Task objective: Find how many lines in the data below mention "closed". Give the number only.

Data block:
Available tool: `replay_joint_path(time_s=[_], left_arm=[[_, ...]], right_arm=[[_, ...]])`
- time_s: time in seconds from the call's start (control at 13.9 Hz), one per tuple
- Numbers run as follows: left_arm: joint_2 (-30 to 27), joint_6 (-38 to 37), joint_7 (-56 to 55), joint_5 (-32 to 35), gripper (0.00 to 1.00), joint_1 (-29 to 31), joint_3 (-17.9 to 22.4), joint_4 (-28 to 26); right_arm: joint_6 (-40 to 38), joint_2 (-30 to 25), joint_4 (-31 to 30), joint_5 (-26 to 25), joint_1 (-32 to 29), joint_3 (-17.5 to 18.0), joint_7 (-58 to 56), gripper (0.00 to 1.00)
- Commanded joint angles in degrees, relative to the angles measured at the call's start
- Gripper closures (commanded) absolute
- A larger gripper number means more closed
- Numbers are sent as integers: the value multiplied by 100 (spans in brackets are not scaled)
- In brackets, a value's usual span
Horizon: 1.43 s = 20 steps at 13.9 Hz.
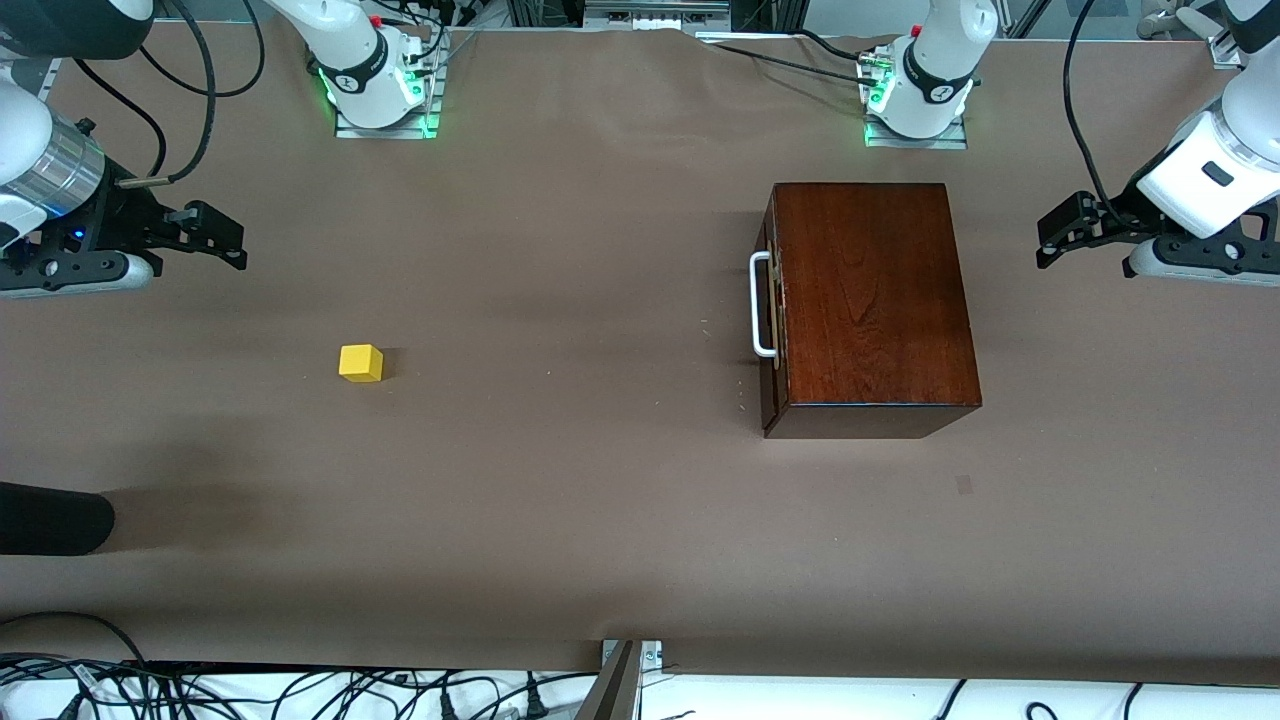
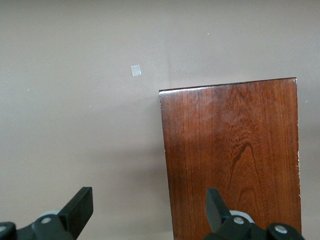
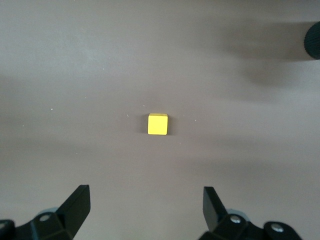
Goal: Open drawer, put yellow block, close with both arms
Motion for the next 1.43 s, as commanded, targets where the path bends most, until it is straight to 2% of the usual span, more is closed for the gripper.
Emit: replay_joint_path(time_s=[0.0, 0.57, 0.86, 1.08, 1.29, 1.36], left_arm=[[85, -73, -90, 176, 0, -9, -37, 176], [85, -73, -90, 167, 0, -18, -46, 185], [207, -108, -99, 150, 0, -71, -125, 386], [313, -257, -90, 114, 0, -254, -186, 457], [471, -897, -134, 79, 0, -439, -318, 448], [515, -873, -143, 62, 0, -457, -353, 457]], right_arm=[[-88, 51, 147, 37, -74, 36, -29, 0], [-88, 51, 147, 37, -74, 36, -29, 0], [-88, 51, 147, 37, -74, 36, -29, 0], [-88, 51, 138, 37, -74, 36, -29, 0], [-88, 51, 147, 37, -74, 36, -29, 0], [-88, 51, 138, 37, -74, 36, -29, 0]])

The answer: 2